WHAT TO DO>
Read the data below line by line and copy each one with "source" in it.

[EXTRACTED RECORDS — start]

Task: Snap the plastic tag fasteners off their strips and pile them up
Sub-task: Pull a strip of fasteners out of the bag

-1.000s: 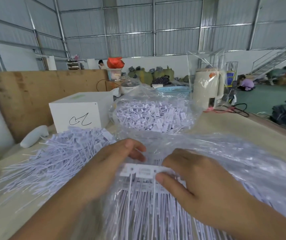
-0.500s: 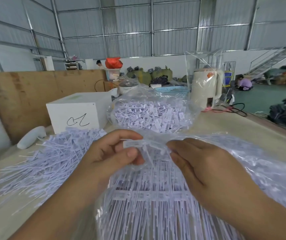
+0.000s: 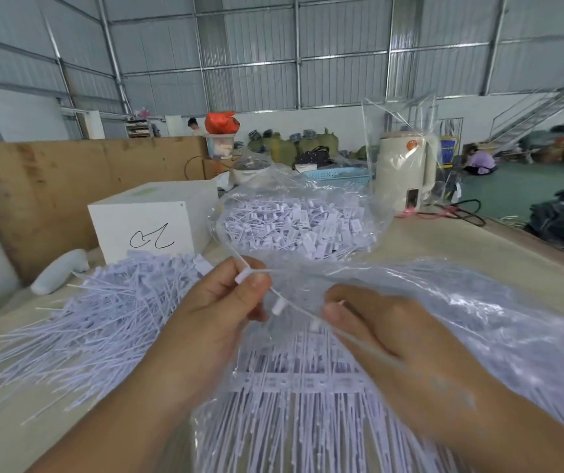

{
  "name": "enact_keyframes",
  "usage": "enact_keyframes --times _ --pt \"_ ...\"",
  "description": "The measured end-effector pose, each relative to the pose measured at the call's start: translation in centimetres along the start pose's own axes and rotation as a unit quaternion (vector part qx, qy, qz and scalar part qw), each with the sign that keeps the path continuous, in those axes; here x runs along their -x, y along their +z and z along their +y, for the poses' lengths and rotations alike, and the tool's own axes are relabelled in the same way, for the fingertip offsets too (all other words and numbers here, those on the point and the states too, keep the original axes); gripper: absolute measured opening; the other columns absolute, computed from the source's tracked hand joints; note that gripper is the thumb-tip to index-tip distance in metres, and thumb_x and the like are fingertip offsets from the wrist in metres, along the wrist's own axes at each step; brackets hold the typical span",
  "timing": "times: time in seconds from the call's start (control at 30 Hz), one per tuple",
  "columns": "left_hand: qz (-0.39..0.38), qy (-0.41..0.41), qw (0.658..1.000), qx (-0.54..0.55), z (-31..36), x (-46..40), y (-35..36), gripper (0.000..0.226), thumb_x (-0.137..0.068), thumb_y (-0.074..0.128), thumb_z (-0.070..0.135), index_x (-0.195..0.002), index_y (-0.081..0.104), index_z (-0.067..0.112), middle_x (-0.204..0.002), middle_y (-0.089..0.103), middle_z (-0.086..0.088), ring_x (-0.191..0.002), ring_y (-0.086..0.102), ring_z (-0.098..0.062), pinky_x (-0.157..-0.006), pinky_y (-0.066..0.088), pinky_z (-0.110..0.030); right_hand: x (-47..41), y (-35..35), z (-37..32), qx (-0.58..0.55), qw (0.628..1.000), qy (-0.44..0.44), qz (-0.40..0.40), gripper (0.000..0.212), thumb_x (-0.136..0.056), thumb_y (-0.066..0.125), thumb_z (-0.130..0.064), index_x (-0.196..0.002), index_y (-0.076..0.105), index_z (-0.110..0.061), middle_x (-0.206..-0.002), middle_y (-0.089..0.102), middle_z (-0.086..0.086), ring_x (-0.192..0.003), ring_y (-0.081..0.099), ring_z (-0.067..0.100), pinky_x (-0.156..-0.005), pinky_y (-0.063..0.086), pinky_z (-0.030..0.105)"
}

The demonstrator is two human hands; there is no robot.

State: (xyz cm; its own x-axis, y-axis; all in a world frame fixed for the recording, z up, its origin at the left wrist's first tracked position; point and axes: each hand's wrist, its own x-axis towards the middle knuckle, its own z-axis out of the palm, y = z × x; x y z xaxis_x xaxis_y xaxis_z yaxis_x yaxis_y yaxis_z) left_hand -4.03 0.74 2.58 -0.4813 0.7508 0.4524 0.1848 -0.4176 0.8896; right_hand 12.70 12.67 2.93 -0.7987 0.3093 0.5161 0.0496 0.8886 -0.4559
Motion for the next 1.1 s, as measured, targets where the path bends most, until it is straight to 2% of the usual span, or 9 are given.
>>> enact_keyframes --times 0.13,0.27,0.43,0.53,0.6,0.77,0.87,0.97,1.1 --pt "0.064 -0.008 0.987 0.149 0.8 -0.7 -0.6 0.019 -0.08 0.067 0.037 -0.069 0.066 0.021 -0.077 0.06 -0.001 -0.07 0.056 -0.013 -0.061 0.051 -0.021 -0.3 -0.9 0.8 0.039 0.999 0.034 -0.002 0.049 -0.088 0.024 -0.068 -0.069 0.046 -0.028 -0.061 0.05 -0.004 -0.058 0.051 0.009 -0.058 0.043 0.032" --pt "0.094 -0.011 0.98 0.177 0.6 -1.0 -1.2 0.022 -0.086 0.052 0.024 -0.068 0.063 0.016 -0.072 0.06 -0.006 -0.067 0.06 -0.016 -0.06 0.055 -0.025 -0.3 -0.8 0.7 0.109 0.992 0.048 -0.041 0.045 -0.085 0.023 -0.07 -0.075 0.045 -0.032 -0.064 0.051 -0.009 -0.059 0.05 0.004 -0.056 0.042 0.026" --pt "0.018 0.024 0.999 -0.03 0.1 -0.8 -2.1 0.014 -0.084 0.063 0.03 -0.073 0.059 0.022 -0.067 0.058 -0.002 -0.064 0.053 -0.012 -0.064 0.046 -0.018 -0.3 -0.3 0.8 0.171 0.985 0.025 -0.014 0.028 -0.09 0.034 -0.06 -0.088 0.043 -0.033 -0.077 0.051 -0.011 -0.068 0.05 0.004 -0.055 0.04 0.022" --pt "-0.03 0.016 0.978 -0.206 -0.5 -0.2 -1.9 0.013 -0.078 0.054 0.042 -0.076 0.058 0.03 -0.073 0.063 0.0 -0.071 0.058 -0.016 -0.07 0.043 -0.028 -0.3 -0.3 0.7 0.173 0.985 0.014 0.016 0.035 -0.086 0.034 -0.059 -0.104 0.05 -0.034 -0.09 0.058 -0.012 -0.08 0.059 0.006 -0.06 0.046 0.025" --pt "-0.063 0.012 0.951 -0.304 -0.8 0.3 -1.5 0.023 -0.078 0.048 0.05 -0.084 0.058 0.031 -0.074 0.06 -0.001 -0.058 0.052 -0.015 -0.06 0.04 -0.02 -0.3 -0.3 0.7 0.18 0.983 0.001 0.022 0.033 -0.087 0.038 -0.057 -0.104 0.052 -0.032 -0.091 0.058 -0.012 -0.082 0.058 0.01 -0.06 0.045 0.026" --pt "-0.089 0.009 0.929 -0.36 -0.8 0.7 -0.9 0.011 -0.084 0.043 0.034 -0.088 0.054 0.035 -0.074 0.057 0.005 -0.052 0.042 -0.004 -0.049 0.036 -0.015 -0.1 -0.1 1.0 0.206 0.978 -0.006 -0.046 0.024 -0.092 0.044 -0.053 -0.107 0.047 -0.034 -0.091 0.05 -0.016 -0.083 0.048 0.008 -0.067 0.044 0.028" --pt "-0.078 -0.022 0.95 -0.301 -0.7 0.5 -0.8 0.012 -0.091 0.049 0.025 -0.09 0.058 0.034 -0.08 0.06 0.002 -0.064 0.053 -0.028 -0.062 0.041 -0.03 0.0 0.2 0.9 0.221 0.966 0.026 -0.128 0.018 -0.095 0.042 -0.05 -0.099 0.042 -0.033 -0.09 0.051 -0.013 -0.082 0.051 0.01 -0.067 0.045 0.029" --pt "-0.038 -0.044 0.978 -0.198 -0.1 -0.4 -1.5 0.019 -0.074 0.067 0.011 -0.085 0.067 0.027 -0.088 0.068 0.004 -0.084 0.062 -0.022 -0.076 0.051 -0.034 -0.2 0.3 1.3 0.232 0.966 0.052 -0.103 0.02 -0.096 0.042 -0.048 -0.103 0.047 -0.03 -0.094 0.053 -0.011 -0.086 0.057 0.012 -0.07 0.049 0.029" --pt "-0.092 -0.109 0.977 0.16 1.0 -0.7 -3.4 0.043 -0.049 0.084 0.021 -0.088 0.075 0.008 -0.11 0.068 -0.019 -0.096 0.067 -0.027 -0.076 0.058 -0.037 -0.5 0.0 1.3 0.233 0.972 0.024 -0.007 0.027 -0.094 0.044 -0.049 -0.115 0.052 -0.032 -0.095 0.053 -0.011 -0.09 0.054 0.012 -0.075 0.051 0.029"
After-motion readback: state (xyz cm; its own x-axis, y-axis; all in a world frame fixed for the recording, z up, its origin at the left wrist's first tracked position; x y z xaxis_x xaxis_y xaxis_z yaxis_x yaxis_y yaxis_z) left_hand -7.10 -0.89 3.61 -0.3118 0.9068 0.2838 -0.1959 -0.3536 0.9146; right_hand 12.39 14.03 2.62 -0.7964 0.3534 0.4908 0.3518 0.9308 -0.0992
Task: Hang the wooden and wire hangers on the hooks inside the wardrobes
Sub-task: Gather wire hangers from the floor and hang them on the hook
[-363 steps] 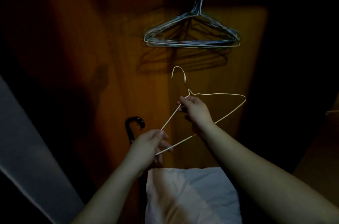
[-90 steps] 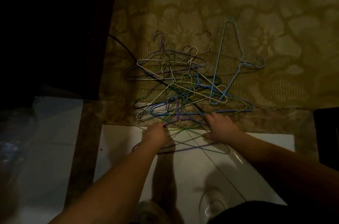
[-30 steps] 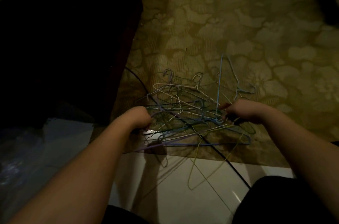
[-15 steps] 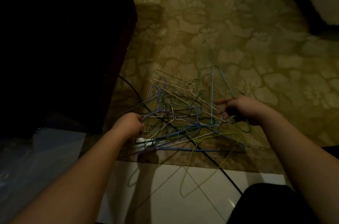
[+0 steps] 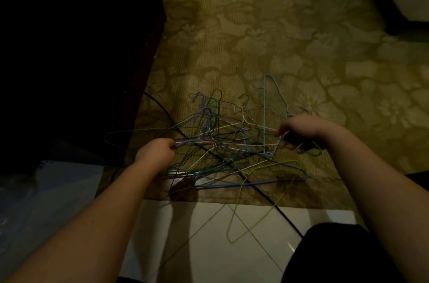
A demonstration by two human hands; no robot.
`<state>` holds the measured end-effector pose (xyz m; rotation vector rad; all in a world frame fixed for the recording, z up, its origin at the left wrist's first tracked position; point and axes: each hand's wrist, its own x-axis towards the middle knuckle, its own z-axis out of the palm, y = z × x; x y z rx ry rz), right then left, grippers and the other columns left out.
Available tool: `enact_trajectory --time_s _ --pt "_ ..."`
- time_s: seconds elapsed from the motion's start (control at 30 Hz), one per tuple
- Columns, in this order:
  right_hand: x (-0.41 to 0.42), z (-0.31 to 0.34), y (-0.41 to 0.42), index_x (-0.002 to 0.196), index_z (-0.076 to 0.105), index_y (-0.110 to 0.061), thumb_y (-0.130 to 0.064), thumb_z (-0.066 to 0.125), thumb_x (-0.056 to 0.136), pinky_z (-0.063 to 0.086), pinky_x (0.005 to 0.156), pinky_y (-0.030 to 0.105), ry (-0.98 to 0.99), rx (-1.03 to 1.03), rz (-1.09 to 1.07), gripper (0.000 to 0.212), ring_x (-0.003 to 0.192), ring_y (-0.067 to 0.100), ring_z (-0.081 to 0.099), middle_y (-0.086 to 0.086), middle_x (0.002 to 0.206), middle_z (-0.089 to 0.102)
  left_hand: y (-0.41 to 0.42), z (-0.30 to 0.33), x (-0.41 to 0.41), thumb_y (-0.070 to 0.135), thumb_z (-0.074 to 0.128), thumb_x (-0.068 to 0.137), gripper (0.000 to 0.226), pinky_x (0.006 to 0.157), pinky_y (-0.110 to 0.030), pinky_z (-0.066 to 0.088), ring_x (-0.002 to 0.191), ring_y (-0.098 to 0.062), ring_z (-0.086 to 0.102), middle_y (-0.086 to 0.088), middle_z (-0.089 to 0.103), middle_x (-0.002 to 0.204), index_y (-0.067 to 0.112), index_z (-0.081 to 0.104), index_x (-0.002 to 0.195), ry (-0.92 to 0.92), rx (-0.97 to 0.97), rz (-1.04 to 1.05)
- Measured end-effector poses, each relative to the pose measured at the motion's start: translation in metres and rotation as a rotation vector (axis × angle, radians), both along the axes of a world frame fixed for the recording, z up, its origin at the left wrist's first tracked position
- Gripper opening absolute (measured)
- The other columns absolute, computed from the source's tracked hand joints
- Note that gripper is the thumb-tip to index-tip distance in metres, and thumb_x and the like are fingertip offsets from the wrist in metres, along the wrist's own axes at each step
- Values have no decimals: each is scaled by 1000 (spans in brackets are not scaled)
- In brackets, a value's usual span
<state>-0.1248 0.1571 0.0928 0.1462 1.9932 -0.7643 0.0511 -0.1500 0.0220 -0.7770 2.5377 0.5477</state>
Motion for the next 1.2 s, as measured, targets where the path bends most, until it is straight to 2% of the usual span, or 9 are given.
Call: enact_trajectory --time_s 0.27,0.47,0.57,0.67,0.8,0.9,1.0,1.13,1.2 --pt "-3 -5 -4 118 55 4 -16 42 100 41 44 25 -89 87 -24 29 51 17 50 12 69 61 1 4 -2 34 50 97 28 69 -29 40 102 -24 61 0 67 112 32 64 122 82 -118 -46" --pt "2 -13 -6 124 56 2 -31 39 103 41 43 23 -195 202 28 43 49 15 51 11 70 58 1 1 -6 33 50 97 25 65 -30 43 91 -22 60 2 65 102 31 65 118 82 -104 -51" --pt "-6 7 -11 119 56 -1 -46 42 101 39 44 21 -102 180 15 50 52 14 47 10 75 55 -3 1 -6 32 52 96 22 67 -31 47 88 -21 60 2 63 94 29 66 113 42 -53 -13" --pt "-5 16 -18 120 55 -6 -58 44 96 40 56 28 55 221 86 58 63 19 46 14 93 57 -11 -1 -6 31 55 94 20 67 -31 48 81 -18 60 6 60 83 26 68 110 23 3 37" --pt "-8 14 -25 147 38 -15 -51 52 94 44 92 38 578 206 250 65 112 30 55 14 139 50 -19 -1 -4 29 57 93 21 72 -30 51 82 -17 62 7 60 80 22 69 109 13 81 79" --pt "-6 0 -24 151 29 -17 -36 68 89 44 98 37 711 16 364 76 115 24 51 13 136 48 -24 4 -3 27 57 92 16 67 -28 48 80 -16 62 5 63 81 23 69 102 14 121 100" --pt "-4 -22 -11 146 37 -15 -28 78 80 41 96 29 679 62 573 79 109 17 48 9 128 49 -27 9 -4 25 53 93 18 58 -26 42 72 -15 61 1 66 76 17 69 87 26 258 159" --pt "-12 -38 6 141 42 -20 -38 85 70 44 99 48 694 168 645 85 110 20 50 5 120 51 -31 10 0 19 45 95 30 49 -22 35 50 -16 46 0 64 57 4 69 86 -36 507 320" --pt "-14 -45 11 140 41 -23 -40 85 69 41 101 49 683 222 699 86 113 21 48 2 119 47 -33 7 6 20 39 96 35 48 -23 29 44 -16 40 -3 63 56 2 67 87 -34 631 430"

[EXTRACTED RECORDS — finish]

SOLUTION>
  "description": "The measured end-effector pose, each relative to the pose measured at the call's start: translation in centimetres along the start pose's own axes and rotation as a unit quaternion (vector part qx, qy, qz and scalar part qw), each with the sign that keeps the path continuous, in those axes; here x runs along their -x, y along their +z and z along their +y, for the poses' lengths and rotations alike, and the tool's own axes are relabelled in the same way, for the fingertip offsets too (all other words and numbers here, those on the point and the states too, keep the original axes); gripper: absolute measured opening; the other columns absolute, computed from the source's tracked hand joints; note that gripper is the thumb-tip to index-tip distance in metres, and thumb_x and the like are fingertip offsets from the wrist in metres, along the wrist's own axes at each step; brackets hold the typical span",
- The other columns absolute, computed from the source's tracked hand joints

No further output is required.